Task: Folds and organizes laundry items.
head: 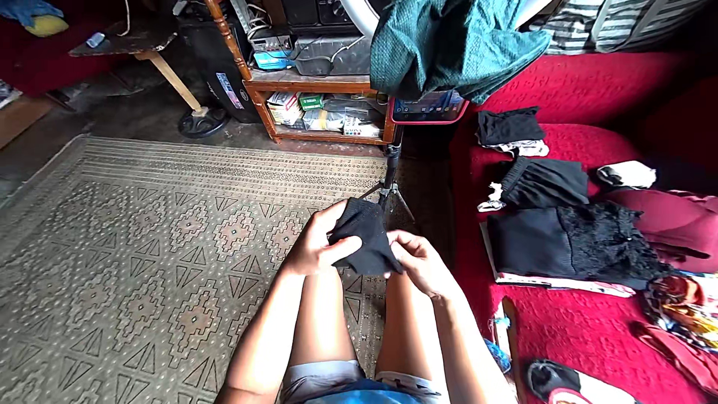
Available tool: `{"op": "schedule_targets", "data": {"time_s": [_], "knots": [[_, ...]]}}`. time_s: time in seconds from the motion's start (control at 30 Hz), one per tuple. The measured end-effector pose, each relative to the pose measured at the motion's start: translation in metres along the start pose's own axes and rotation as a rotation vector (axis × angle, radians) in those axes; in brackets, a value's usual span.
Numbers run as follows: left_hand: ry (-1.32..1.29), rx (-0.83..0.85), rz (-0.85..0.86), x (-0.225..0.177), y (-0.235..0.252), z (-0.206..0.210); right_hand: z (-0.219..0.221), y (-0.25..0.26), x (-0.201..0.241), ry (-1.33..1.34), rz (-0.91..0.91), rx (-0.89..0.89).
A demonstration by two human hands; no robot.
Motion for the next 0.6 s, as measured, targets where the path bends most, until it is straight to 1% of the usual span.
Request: {"op": "schedule_targets", "data": {"time_s": [0.03, 0.1, 0.17, 0.27, 0.37, 0.47, 0.53, 0.57, 0.6], "knots": [[-0.005, -0.028, -0.013, 0.002, -0.004, -0.005, 0.005, 0.000, -0.003, 0.086, -0.021, 0.049], [0.007, -0.073, -0.037, 0.005, -0.014, -0.015, 0.010, -0.001, -0.008, 0.132, -0.040, 0.045], [0.038, -0.126, -0.067, 0.006, -0.022, -0.026, 0.008, 0.000, -0.010, 0.158, -0.046, -0.041], [0.144, -0.200, -0.151, 0.006, -0.035, -0.036, 0.003, -0.002, -0.005, 0.279, -0.052, -0.205], [0.200, -0.206, -0.212, 0.014, -0.044, -0.035, 0.000, -0.004, 0.003, 0.375, -0.087, -0.308], [0.231, -0.182, -0.243, 0.024, -0.051, -0.030, -0.007, -0.010, 0.003, 0.592, -0.149, -0.313], [0.268, -0.176, -0.267, 0.029, -0.052, -0.028, -0.012, -0.016, 0.004, 0.739, -0.184, -0.266], [0.276, -0.176, -0.281, 0.031, -0.051, -0.027, -0.013, -0.020, 0.005, 0.768, -0.187, -0.271], [0.275, -0.172, -0.289, 0.032, -0.050, -0.027, -0.015, -0.022, 0.006, 0.763, -0.182, -0.313]]}}
Point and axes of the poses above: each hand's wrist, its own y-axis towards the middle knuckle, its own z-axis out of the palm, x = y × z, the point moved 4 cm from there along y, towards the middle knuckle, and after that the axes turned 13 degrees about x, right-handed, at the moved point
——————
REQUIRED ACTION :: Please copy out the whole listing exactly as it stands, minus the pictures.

RESULT OF THE TASK ::
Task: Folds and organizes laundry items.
head: 
Available tool: `{"op": "schedule_targets", "data": {"time_s": [_], "knots": [[_, ...]]}}`. time_s: time in seconds from the motion's start (control at 30 Hz), one per tuple. The measured end-effector pose, each relative to the pose measured at the motion's start: translation in metres along the start pose's own axes and rotation as a rotation vector (axis × angle, radians) in those axes; in brackets, a value's usual span.
Numbers run as follows: left_hand: ry (-1.32..1.29), rx (-0.83..0.85), rz (-0.85..0.86), x (-0.225..0.177), y (-0.235..0.252), z (-0.206..0.210); right_hand: z (-0.219..0.221), y (-0.25..0.26), x (-0.201..0.241), ry (-1.33..1.34), rz (-0.91..0.91), rx (-0.89..0.89).
A demonstration by two human hands; no robot.
Motion for the next 0.6 s, as measured, targets where the path bends most, until it is straight to 1% of the usual span.
Request: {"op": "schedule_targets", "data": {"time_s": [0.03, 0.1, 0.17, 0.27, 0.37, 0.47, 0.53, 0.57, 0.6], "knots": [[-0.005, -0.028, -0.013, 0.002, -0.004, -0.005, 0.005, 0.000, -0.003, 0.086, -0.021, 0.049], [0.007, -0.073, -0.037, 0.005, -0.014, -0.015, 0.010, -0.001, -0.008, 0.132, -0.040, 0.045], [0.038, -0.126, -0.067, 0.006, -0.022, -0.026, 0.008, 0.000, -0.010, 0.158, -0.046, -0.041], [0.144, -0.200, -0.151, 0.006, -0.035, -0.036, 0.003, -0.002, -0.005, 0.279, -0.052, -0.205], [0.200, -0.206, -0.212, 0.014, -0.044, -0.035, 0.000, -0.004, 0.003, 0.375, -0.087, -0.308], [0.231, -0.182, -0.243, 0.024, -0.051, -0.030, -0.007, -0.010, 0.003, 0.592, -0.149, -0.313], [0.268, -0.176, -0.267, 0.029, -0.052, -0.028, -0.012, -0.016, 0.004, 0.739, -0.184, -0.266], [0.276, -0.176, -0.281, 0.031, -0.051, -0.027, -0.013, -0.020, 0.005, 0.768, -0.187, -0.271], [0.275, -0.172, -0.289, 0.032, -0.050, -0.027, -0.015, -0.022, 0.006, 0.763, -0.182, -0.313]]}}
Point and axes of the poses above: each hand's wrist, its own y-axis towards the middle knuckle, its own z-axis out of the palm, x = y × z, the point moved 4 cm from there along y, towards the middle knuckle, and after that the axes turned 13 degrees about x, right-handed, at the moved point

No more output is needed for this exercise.